[Instructions to follow]:
Among the entries below, find the lines that hold the word "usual" and report them.
* * *
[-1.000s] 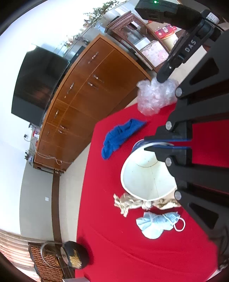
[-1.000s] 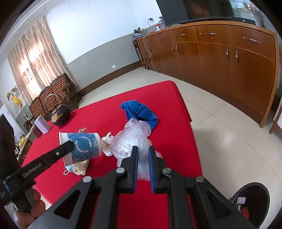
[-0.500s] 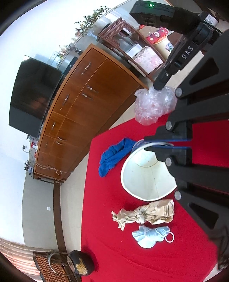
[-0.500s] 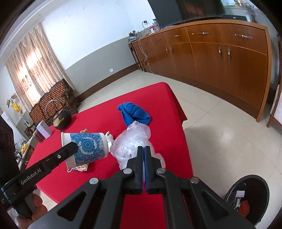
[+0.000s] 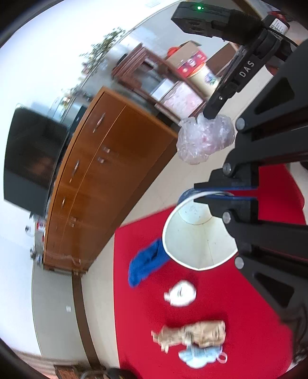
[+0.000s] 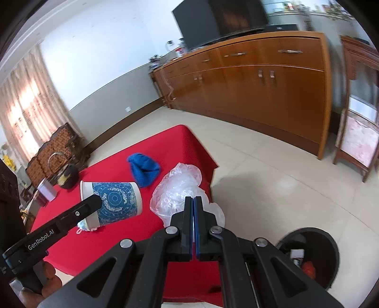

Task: Collect trash
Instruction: 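Lift and carry the paper cup and clear bag over the black bin with both tools, then open the left tool over the bin while the right tool releases the clear bag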

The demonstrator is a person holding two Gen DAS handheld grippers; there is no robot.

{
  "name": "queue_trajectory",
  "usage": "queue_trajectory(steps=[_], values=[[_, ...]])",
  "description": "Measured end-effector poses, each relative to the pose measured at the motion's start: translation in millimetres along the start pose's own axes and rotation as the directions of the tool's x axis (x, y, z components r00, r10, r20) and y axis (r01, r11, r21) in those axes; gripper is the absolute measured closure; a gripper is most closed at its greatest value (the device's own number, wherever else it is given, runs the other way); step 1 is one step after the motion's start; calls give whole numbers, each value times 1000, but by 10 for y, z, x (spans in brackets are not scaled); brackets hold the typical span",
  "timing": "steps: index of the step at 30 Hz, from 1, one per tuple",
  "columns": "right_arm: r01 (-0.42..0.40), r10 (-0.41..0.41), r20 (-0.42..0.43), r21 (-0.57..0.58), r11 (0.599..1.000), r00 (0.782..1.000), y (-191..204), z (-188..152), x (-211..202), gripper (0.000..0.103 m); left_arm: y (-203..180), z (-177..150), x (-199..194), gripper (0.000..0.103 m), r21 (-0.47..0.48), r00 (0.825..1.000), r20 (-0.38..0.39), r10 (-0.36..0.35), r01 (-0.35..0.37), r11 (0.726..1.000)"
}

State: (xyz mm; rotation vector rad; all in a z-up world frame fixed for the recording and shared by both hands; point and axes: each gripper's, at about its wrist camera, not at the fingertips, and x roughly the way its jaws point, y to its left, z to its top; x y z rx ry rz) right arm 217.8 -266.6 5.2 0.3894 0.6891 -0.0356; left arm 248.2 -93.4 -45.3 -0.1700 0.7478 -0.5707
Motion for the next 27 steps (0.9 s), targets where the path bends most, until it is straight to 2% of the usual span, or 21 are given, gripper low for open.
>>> queue_trajectory(steps=[7, 14, 21, 27], values=[[93, -94, 18, 71, 993, 995, -616, -107, -364, 102, -527, -145, 201, 100, 62, 994, -60, -86, 90, 994], [184, -186, 2, 145, 972, 983, -1285, -339, -706, 102, -1012, -377, 452, 100, 109, 977, -150, -152, 169, 980], [246, -239, -59, 203, 948, 969, -1848, -639, -815, 102, -1355, -655, 793, 100, 138, 952, -258, -166, 207, 969], [281, -251, -148, 242, 929, 957, -2251, -911, -624, 102, -1533, -999, 1216, 100, 156, 922, -364, -134, 202, 967]])
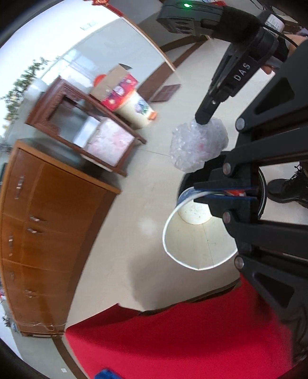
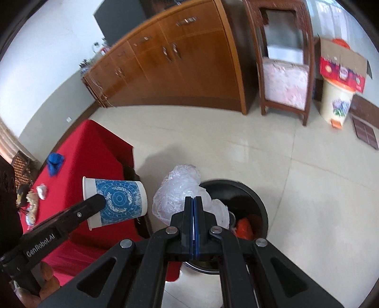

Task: Collect trash
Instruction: 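Open the left tool over the bin while the right tool releases the clear bag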

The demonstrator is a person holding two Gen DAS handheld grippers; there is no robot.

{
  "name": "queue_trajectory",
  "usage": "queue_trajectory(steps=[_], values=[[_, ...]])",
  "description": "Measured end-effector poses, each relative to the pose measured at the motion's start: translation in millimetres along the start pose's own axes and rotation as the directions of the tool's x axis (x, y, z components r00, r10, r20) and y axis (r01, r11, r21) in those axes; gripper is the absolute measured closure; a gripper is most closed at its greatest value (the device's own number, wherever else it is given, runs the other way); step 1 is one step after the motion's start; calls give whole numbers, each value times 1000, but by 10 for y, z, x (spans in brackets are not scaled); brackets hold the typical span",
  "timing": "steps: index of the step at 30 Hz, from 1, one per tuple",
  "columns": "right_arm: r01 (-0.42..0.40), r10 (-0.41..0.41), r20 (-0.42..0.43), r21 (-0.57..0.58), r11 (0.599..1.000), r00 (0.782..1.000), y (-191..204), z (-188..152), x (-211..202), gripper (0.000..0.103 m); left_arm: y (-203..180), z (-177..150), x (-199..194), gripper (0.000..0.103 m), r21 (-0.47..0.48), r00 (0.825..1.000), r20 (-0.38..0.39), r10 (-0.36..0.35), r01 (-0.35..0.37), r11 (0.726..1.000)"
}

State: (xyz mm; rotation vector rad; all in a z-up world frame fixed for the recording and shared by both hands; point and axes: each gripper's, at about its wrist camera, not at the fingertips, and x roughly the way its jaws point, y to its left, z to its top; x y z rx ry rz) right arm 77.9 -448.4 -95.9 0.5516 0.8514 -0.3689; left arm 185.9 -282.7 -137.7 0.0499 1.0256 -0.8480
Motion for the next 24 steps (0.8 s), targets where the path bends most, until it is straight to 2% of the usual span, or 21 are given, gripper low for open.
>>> queue_trajectory(steps=[6, 9, 11, 12, 13, 14, 15, 16, 17, 18, 24], values=[[39, -33, -90, 60, 997, 995, -303, 10, 413, 102, -30, -125, 498, 100, -11, 993, -115, 14, -16, 1000], [64, -56, -137, 57, 996, 989, -371, 61, 614, 102, -41, -161, 704, 100, -13, 986, -163, 23, -25, 1000], [80, -70, -168, 50, 996, 983, -405, 86, 753, 101, -37, -186, 819, 96, -15, 980, -195, 28, -32, 999], [92, -81, -191, 51, 994, 978, -424, 91, 828, 101, -35, -191, 867, 89, -20, 976, -217, 25, -30, 999], [92, -79, -200, 57, 994, 977, -437, 93, 868, 101, -30, -193, 919, 77, -26, 970, -244, 21, -28, 999], [92, -77, -205, 63, 994, 976, -455, 94, 901, 98, -31, -189, 954, 69, -29, 965, -261, 19, -27, 999], [100, -85, -208, 63, 993, 974, -456, 104, 926, 92, -40, -191, 967, 55, -28, 963, -268, 20, -29, 999], [110, -95, -204, 63, 992, 974, -462, 124, 933, 84, -55, -185, 950, 46, -25, 965, -262, 23, -31, 999], [117, -102, -195, 66, 991, 976, -461, 136, 918, 63, -58, -190, 938, 43, -21, 967, -255, 26, -32, 999], [120, -105, -186, 70, 990, 977, -460, 139, 902, 51, -71, -186, 920, 42, -16, 968, -250, 30, -35, 999], [141, -132, -98, 94, 985, 986, -436, 205, 627, 51, -51, -122, 649, 42, -10, 982, -178, 60, -62, 998]])
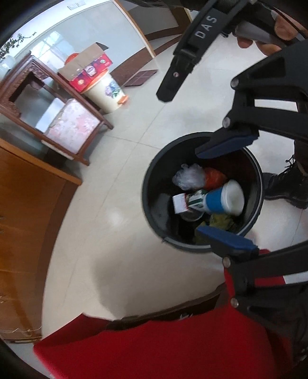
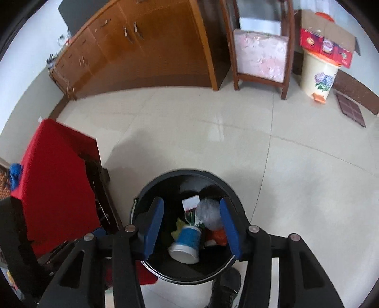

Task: Collect trash
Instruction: 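Open the left tool over the bin while the right tool releases the clear bag, then move both tools back toward the face mask and beige cloth on the table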

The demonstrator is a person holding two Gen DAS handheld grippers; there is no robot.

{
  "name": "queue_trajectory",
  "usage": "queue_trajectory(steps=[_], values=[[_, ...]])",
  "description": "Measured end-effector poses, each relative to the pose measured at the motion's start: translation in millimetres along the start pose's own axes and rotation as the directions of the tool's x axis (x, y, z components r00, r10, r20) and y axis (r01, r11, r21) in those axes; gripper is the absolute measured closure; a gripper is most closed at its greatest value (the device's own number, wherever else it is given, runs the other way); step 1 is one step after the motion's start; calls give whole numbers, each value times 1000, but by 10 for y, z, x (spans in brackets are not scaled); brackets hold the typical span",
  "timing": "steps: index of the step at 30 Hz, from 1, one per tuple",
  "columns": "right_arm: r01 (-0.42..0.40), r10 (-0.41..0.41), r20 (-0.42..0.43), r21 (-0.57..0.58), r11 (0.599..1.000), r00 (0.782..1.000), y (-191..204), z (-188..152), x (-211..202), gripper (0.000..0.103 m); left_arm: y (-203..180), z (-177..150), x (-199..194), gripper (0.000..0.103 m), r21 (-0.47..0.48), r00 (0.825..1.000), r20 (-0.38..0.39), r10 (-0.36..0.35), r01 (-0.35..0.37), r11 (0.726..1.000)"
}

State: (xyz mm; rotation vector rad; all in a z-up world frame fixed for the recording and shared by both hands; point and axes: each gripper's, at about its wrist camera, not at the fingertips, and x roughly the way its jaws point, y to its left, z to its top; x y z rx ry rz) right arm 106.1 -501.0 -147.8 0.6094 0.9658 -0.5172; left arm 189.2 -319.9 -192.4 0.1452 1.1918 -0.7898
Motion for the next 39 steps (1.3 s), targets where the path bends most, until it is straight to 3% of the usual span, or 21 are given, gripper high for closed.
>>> queue_trajectory(steps=[6, 10, 20, 33, 39], values=[[-32, 32, 59, 6, 999, 998, 97, -12, -399, 51, 65, -42, -533, 42, 3, 993, 102, 59, -59, 998], [-66, 68, 78, -29, 997, 995, 299, -102, -651, 51, 189, -83, -952, 42, -20, 978, 180, 104, -102, 995], [-184, 204, 97, -183, 966, 974, 1247, -393, -1052, 43, 820, -358, -1804, 42, -165, 918, 299, 261, -220, 961], [-310, 348, 21, -404, 861, 937, 2755, -831, -1118, 40, 1972, -902, -2568, 42, -433, 824, 328, 461, -303, 849], [-345, 383, -14, -465, 815, 924, 3279, -984, -1076, 40, 2421, -1118, -2786, 42, -511, 794, 314, 520, -320, 798]])
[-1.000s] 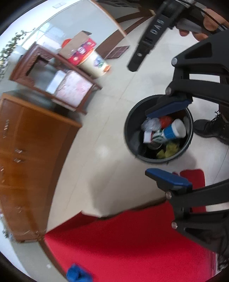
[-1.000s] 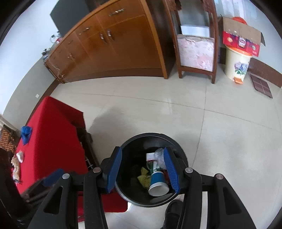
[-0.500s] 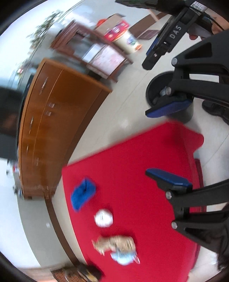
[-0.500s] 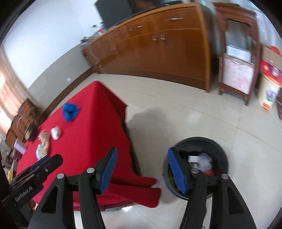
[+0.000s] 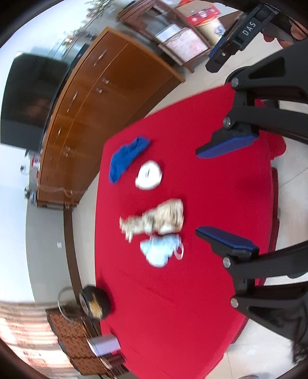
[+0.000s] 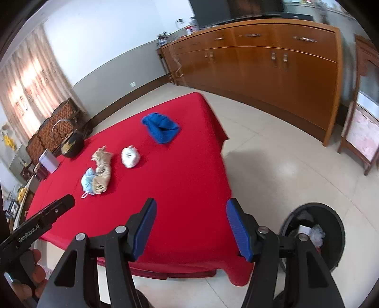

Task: Collect trash
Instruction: 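Move both tools back toward the face mask and beige cloth on the table, then grasp the light-blue face mask with the left tool while the right tool grasps the white tissue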

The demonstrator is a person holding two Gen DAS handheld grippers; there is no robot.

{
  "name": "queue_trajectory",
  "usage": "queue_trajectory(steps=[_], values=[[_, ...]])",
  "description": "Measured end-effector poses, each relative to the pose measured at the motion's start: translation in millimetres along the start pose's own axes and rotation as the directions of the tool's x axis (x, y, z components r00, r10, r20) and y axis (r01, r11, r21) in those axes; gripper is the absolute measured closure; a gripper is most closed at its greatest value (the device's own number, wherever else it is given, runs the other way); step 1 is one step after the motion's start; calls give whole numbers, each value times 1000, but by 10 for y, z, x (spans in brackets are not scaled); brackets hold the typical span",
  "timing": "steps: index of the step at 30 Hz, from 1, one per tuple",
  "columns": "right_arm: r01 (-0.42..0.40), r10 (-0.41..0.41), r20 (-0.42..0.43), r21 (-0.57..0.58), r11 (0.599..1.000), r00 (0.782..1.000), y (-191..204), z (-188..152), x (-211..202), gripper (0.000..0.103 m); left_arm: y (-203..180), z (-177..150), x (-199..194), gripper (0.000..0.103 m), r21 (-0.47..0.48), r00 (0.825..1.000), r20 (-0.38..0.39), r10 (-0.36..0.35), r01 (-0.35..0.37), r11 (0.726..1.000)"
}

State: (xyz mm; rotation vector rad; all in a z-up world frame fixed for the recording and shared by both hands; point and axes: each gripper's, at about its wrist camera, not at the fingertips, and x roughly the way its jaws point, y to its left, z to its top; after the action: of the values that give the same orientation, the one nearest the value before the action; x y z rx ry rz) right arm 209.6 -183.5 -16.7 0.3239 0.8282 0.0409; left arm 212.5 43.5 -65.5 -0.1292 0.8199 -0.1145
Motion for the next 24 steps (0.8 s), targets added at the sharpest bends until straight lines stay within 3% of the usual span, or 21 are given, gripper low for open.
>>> queue_trajectory(steps=[14, 24], values=[[-65, 60, -48, -115, 991, 997, 768, 230, 654, 39, 728, 244, 407, 42, -104, 997, -27, 70, -73, 992], [-76, 66, -73, -155, 985, 995, 1127, 478, 1275, 35, 821, 439, 845, 42, -115, 997, -63, 53, -60, 992]])
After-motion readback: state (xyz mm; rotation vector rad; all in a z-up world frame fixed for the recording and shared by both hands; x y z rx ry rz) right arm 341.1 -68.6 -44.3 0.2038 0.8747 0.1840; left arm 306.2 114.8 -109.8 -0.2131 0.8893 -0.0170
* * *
[Task response]:
Motion for the next 27 steps (0.9 s), targets where the path bends most, until it is straight to 2% of the usual span, or 21 are given, gripper low for open.
Motion for the next 24 steps (0.8 s), targets where the path bends most, until it is straight to 2% of the usual span, or 21 are given, gripper low for open.
Motion for the next 39 steps (1.3 s), targets where the path bends most, until it is straight to 3% of the usual span, or 21 are given, gripper high for closed.
Motion for the next 24 steps (0.8 s), targets added at the sharpest bends until straight lines stay within 3% of the usual span, or 21 are given, gripper low for open.

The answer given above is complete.